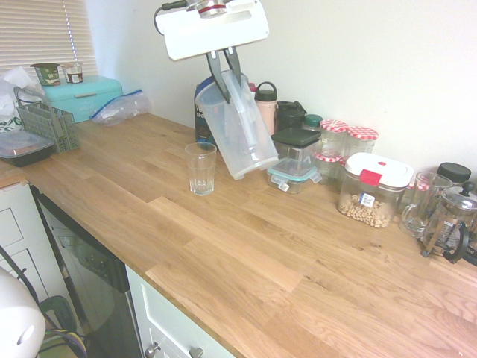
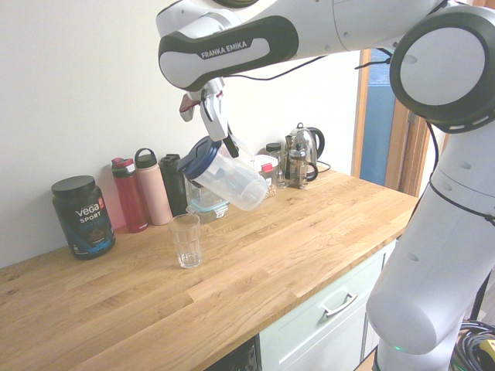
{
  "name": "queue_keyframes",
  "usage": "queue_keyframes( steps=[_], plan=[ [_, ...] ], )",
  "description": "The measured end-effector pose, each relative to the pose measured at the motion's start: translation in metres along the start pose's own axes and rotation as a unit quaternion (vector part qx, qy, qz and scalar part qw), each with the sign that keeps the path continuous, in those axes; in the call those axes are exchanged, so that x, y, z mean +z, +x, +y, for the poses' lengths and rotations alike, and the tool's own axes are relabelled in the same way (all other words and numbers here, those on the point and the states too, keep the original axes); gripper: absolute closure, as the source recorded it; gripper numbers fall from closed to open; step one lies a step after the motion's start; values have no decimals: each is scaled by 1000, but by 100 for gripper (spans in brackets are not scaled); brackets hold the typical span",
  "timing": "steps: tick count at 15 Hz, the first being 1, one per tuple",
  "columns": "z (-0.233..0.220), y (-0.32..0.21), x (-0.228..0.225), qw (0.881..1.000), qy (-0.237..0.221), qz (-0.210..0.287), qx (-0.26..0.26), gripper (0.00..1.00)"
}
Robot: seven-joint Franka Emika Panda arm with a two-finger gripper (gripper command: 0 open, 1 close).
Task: Pour me some water
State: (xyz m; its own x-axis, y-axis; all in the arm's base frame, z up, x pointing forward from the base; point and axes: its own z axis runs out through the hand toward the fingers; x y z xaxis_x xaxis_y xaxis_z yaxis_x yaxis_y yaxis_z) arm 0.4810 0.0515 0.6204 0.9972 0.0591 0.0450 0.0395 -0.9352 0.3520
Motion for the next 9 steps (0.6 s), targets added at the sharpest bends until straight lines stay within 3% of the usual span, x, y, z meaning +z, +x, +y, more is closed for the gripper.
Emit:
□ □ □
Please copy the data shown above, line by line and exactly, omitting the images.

{
  "name": "queue_keyframes",
  "usage": "queue_keyframes( steps=[_], plan=[ [_, ...] ], )",
  "description": "The measured end-effector pose, each relative to the pose measured at the motion's start: translation in metres along the start pose's own axes and rotation as a unit quaternion (vector part qx, qy, qz and scalar part qw), each with the sign that keeps the path continuous, in those axes; in the call those axes are exchanged, so that x, y, z mean +z, +x, +y, for the poses' lengths and rotations alike, and the tool's own axes are relabelled in the same way (all other words and numbers here, those on the point and the states too, keep the original axes); gripper: absolute closure, as the source recorded it; gripper numbers fall from closed to open; step one lies a step after the motion's start; values have no decimals: each is scaled by 1000, but by 100 for gripper (spans in brackets are not scaled); brackets hold the typical span",
  "timing": "steps: tick count at 15 Hz, the first being 1, one per tuple",
  "columns": "z (-0.233..0.220), y (-0.32..0.21), x (-0.228..0.225), qw (0.881..1.000), qy (-0.237..0.221), qz (-0.210..0.287), qx (-0.26..0.26), gripper (0.00..1.00)"
}
Robot: seven-joint Franka Emika Panda arm with a two-finger gripper (gripper command: 0 open, 1 close).
Task: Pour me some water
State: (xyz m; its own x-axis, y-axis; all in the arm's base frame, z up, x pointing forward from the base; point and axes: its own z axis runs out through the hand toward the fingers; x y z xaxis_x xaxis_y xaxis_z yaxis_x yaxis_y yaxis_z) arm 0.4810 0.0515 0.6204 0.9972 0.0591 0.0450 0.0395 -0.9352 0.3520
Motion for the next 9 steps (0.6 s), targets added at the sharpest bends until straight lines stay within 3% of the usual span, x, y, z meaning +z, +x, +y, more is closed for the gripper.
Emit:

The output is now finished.